Task description: The line with "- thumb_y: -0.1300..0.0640", the line with "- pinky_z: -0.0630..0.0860", and all lines between them in the material below: return these exactly, and no others.
BEGIN
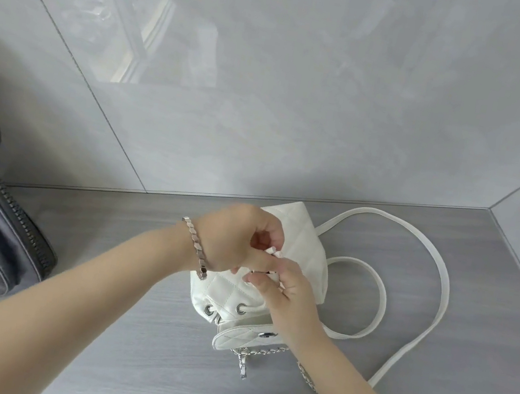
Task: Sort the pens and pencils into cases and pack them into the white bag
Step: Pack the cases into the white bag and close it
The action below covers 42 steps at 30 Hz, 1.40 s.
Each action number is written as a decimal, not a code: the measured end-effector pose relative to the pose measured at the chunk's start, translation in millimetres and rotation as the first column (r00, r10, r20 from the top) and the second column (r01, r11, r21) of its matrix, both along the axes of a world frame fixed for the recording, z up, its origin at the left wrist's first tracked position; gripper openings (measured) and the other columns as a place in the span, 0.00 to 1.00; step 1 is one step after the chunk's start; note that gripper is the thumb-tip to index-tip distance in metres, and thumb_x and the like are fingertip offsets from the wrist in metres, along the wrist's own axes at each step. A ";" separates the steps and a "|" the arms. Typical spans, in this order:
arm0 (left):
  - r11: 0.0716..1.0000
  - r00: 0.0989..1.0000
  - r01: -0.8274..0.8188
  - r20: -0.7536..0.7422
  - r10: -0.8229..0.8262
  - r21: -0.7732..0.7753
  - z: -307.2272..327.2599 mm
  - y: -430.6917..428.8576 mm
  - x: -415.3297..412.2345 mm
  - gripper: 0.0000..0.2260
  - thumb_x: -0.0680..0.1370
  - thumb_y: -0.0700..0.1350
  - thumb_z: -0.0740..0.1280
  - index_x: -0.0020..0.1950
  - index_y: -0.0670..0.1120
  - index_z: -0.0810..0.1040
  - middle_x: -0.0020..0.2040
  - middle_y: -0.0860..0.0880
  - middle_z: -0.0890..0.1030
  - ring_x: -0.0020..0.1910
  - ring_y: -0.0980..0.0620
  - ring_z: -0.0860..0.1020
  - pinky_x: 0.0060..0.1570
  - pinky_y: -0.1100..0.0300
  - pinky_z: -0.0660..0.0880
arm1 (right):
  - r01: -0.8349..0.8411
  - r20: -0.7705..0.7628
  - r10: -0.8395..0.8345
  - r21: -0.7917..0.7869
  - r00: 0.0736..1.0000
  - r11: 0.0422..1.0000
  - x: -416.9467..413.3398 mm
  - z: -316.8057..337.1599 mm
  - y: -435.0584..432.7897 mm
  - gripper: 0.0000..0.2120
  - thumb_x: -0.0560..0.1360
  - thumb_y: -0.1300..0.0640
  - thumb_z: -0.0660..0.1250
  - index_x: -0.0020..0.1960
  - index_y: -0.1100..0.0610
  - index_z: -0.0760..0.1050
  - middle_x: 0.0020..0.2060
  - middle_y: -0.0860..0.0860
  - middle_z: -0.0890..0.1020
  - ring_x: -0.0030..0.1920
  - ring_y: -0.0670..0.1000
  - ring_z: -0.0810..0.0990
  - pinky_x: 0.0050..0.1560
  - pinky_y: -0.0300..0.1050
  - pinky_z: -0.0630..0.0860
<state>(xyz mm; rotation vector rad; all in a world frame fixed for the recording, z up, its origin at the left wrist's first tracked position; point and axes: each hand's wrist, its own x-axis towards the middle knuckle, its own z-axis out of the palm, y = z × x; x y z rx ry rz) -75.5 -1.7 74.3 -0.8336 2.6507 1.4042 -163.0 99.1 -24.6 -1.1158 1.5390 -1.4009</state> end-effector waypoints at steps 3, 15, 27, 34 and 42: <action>1.000 1.000 0.010 0.023 -0.009 -0.015 5.7 -2.8 -5.3 0.13 0.71 0.41 0.71 0.33 0.52 0.71 0.27 0.54 0.71 0.17 0.61 0.70 0.22 0.69 0.68 | -0.035 -0.163 0.053 0.111 0.985 0.993 -16.8 -20.9 -1.3 0.38 0.65 0.26 0.59 0.38 0.63 0.79 0.38 0.55 0.78 0.45 0.59 0.76 0.51 0.57 0.73; 0.983 0.992 -0.113 0.068 0.104 0.144 0.8 -3.2 -8.6 0.10 0.70 0.40 0.72 0.33 0.48 0.73 0.23 0.53 0.76 0.17 0.59 0.74 0.25 0.67 0.70 | -0.052 -0.336 0.157 0.300 0.929 0.952 -34.0 17.7 7.6 0.20 0.71 0.57 0.71 0.24 0.44 0.68 0.24 0.44 0.72 0.28 0.43 0.71 0.31 0.31 0.65; 0.993 0.986 -0.061 0.162 0.044 0.100 -13.2 4.5 -16.3 0.07 0.70 0.45 0.72 0.36 0.49 0.74 0.28 0.52 0.77 0.22 0.56 0.78 0.31 0.53 0.77 | -0.108 -0.260 0.252 0.465 0.932 0.879 -35.3 -7.1 17.8 0.08 0.70 0.57 0.72 0.36 0.60 0.79 0.31 0.53 0.74 0.31 0.47 0.71 0.37 0.40 0.68; 0.919 0.917 -0.389 0.122 0.379 0.067 -42.6 -25.0 36.0 0.07 0.71 0.41 0.73 0.38 0.46 0.75 0.26 0.50 0.77 0.20 0.58 0.77 0.23 0.70 0.72 | -0.062 -0.231 0.199 0.491 0.952 0.869 -44.3 -7.9 12.5 0.04 0.67 0.59 0.74 0.36 0.59 0.81 0.20 0.44 0.77 0.25 0.40 0.75 0.35 0.39 0.74; 0.567 0.966 -0.198 -0.062 0.250 -0.799 -98.8 14.6 25.0 0.17 0.57 0.41 0.79 0.42 0.45 0.79 0.37 0.46 0.81 0.30 0.46 0.79 0.21 0.60 0.73 | -0.053 -0.244 0.202 0.507 0.949 0.860 -41.5 -4.9 3.8 0.07 0.69 0.63 0.72 0.33 0.58 0.77 0.24 0.48 0.78 0.25 0.45 0.77 0.37 0.44 0.78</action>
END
Answer box:
  - thumb_y: -0.1300..0.0640
  - thumb_z: -0.0660..0.1250
  - index_x: -0.0020..0.1960
  - index_y: -0.1100..0.0610
  - index_z: -0.0760..0.1050
  - middle_x: 0.0020..0.2060
  - middle_y: -0.0860..0.0860
  - middle_z: -0.0890..0.1020
  - ring_x: -0.0030..0.1920
  - ring_y: -0.0670..0.1000
  - ring_z: -0.0810..0.0990
  - pinky_x: 0.0050..0.1560
  - pinky_y: -0.0300..0.1050
  - pinky_z: -0.0630..0.0860

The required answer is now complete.